Now that President Obama has been reelcted to another 4 year term, we can expect ACA to remain as well.  What does that mean for all of us?

For starters, the various 4,000 new health care regulations take effect at different times.  For a timeline as to when each regulation activates, you can go to: http://HEALTHREFORM.KFF.ORG/TIMELINE.ASPX

The act was meant to cover the uninsured while decreasing costs.  It does neither.  As the ACA was passed, we saw an increase in premiums from several well known insurance companies to cover the cost of high-risk patients with preexisting conditions and  that by the end of the decade there will be 84 million more Medicaid patients with expansion of the program.  But by a vote of 7-2, the Supreme Court decided that each state can decide whether to expand Medicaid or not since states will really only see 2 years of federal subsidy.

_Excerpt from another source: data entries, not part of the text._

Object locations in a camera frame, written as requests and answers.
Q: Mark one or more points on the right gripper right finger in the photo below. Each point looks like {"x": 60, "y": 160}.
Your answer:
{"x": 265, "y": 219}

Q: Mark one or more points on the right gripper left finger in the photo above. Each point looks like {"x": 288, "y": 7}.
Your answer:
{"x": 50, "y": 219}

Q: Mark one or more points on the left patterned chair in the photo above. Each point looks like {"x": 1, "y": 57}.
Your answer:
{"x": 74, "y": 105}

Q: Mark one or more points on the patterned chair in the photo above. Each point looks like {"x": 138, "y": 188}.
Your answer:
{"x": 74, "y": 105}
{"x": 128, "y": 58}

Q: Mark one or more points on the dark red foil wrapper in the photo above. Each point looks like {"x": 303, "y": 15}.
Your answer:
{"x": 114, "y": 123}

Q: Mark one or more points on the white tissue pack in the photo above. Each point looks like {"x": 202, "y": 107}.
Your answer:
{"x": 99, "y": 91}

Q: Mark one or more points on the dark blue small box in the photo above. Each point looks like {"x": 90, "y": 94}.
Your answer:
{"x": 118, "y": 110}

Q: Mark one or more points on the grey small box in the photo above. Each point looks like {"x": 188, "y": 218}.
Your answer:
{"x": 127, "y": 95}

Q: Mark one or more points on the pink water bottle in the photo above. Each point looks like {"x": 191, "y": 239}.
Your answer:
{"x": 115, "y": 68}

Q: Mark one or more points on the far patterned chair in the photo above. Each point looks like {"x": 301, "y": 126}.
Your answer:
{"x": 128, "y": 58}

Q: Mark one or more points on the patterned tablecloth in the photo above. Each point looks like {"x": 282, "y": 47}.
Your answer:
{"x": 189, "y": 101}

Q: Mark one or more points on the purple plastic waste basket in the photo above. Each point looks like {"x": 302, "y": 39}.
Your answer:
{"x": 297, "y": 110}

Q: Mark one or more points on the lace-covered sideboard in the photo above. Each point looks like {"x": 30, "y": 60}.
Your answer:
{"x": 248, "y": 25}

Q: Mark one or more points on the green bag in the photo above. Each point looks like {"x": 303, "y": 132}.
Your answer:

Thus, there are states that have chosen not to initiate the expansion feeling that they are barely fiscally solvent now.  This means that there will still be a great number of citizens that will not have insurance. (of course, the issue of illegal aliens becoming a financial burden on hospitals is not even broached since additional funds are not allocated for this.) Statistics also show that physicians are only reimbursed 60 cents for every $1.00 of care that is given.

Can doctors really afford to do this on a wide scale, or will they be closing their doors? So, more patients will have Medicaid coverage in this country, but who will they see?

Issues that were never addressed by the act were the ability to purchase insurance across state lines which would foster a competitive rates among companies.  In addition, the rate of increase for insurance companies is not regulated at all- companies can choose what they wish (at the same time that physicians are being told that reimbursements will be slashed). This does not reflect a situation where politicians are bought by lobbyists and are not working for the citizens at large, does it?

Another worrisome development that is slated to become enacted by 2015 (which is not that long away), is the formation of an Independent Payment Advisory Board as a means to reduce healthcare costs in Medicare , a budgetary black hole that sucks in an increasing stream of taxpayer dollars as the American population ages. This is a powerful cost-cutting mechanism within the new law.  The board’s decisions are automatically binding it wthat it will require a 3/5 super majority to overturn the board decisions.Appointees will be hand-picked by the president and must be approved by the Senate before they can take their seat.

They’ll be asked to make cost-cutting recommendations for Medicare whenever spending per person rises faster than the Consumer price index, something that seems more likely to occur than not.

The problem actually goes further.  It is not only the quality and availability of care that will decline as hospitals lose billions.  The facilities themselves will close due to lack of operating costs, thereby making medical options even more scarce.

Buckle your belts- we are in for a rough ride ahead!